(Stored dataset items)
□ □ □ □ □ □ □

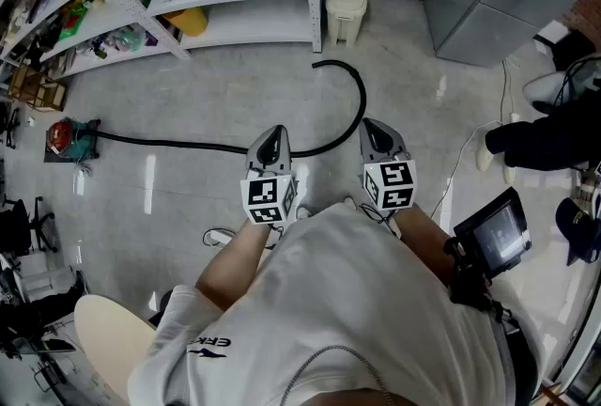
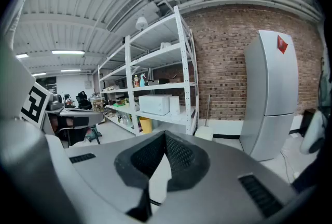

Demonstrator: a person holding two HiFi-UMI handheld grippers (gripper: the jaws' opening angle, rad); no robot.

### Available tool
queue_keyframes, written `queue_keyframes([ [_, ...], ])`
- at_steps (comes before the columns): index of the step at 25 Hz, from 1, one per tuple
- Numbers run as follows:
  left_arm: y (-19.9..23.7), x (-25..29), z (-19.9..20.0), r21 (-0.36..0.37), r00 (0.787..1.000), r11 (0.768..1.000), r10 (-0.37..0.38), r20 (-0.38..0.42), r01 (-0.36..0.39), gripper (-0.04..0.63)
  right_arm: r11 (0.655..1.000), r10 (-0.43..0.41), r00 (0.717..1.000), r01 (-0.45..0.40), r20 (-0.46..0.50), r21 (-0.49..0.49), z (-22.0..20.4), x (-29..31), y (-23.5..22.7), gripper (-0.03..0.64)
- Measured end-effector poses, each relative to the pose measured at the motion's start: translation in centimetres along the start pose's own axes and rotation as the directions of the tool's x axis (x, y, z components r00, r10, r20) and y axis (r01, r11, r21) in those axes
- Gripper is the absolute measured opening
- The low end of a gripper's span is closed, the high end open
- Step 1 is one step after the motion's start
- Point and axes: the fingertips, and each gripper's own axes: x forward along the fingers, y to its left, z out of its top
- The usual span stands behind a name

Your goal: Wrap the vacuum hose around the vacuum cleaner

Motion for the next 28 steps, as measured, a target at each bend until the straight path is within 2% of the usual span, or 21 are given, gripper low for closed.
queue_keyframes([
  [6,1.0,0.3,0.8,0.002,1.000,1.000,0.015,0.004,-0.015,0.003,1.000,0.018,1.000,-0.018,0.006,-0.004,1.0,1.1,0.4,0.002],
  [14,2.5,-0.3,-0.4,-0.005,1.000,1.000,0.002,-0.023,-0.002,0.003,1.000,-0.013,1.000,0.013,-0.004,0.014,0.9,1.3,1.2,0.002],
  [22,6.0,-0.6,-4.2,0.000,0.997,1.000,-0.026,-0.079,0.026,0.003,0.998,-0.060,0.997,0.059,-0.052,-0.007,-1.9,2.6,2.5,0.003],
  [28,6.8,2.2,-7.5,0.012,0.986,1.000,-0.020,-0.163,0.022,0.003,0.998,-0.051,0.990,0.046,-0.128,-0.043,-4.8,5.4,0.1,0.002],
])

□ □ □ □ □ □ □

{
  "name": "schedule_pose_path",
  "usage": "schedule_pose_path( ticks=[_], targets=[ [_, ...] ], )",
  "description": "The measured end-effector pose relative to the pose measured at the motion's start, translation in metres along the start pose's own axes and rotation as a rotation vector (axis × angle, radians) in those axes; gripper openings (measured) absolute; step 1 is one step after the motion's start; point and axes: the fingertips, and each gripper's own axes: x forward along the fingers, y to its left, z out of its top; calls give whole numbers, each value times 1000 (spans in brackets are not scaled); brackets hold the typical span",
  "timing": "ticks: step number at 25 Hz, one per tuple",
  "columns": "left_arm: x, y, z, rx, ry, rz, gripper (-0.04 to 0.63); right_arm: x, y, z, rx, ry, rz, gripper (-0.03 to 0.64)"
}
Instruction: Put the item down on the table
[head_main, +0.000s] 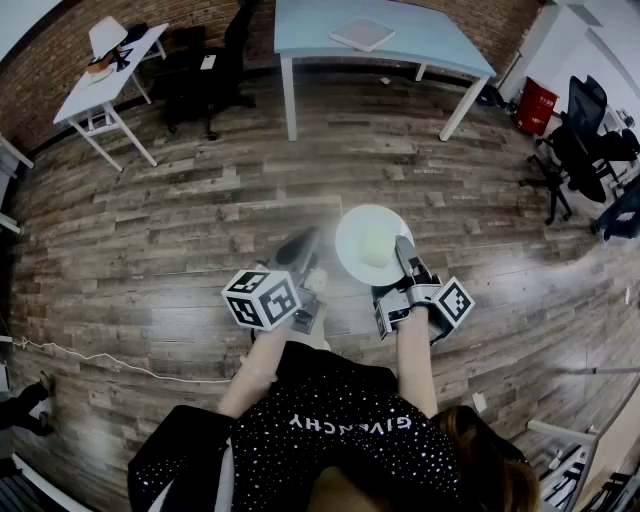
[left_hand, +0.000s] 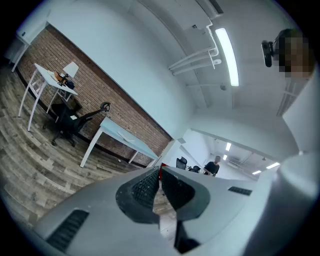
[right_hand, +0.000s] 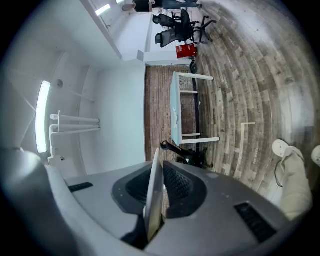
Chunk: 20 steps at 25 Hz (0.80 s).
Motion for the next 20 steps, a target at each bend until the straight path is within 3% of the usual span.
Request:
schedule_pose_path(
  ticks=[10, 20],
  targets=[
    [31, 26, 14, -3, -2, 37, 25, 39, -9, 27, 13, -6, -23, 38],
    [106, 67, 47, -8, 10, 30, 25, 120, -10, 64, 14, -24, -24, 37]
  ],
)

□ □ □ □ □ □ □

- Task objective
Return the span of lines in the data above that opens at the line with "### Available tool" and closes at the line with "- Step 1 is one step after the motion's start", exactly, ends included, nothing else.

- Task answer
### Available tool
queue_keyframes, written `queue_keyframes([ [_, ...], ])`
- at_steps (comes before the columns): index of the step at 25 Hz, from 1, one per tuple
- Numbers run as follows:
  left_arm: y (-19.9..23.7), x (-25..29), z (-19.9..20.0), r21 (-0.36..0.37), r00 (0.787..1.000), r11 (0.768..1.000), r10 (-0.37..0.38), r20 (-0.38..0.42), r01 (-0.36..0.39), gripper (-0.04..0.63)
  right_arm: r11 (0.655..1.000), r10 (-0.43..0.41), r00 (0.717..1.000), r01 (-0.45..0.40), r20 (-0.46..0.50), r21 (-0.49..0.49), z (-22.0..20.4), x (-29..31), y (-23.5..22.7), gripper (-0.03..0.64)
- Measured end-effector poses, each relative to the pose measured at the motion's start: translation in centimetres along the start pose's own axes and rotation as the directions of the tool's x axis (x, y, z components r00, r10, r20) and y axis (r01, r11, r21) in those axes
- Gripper is the absolute measured opening
- The low end of a gripper's span is closed, the high end open
- Step 1 is one step after the motion's start

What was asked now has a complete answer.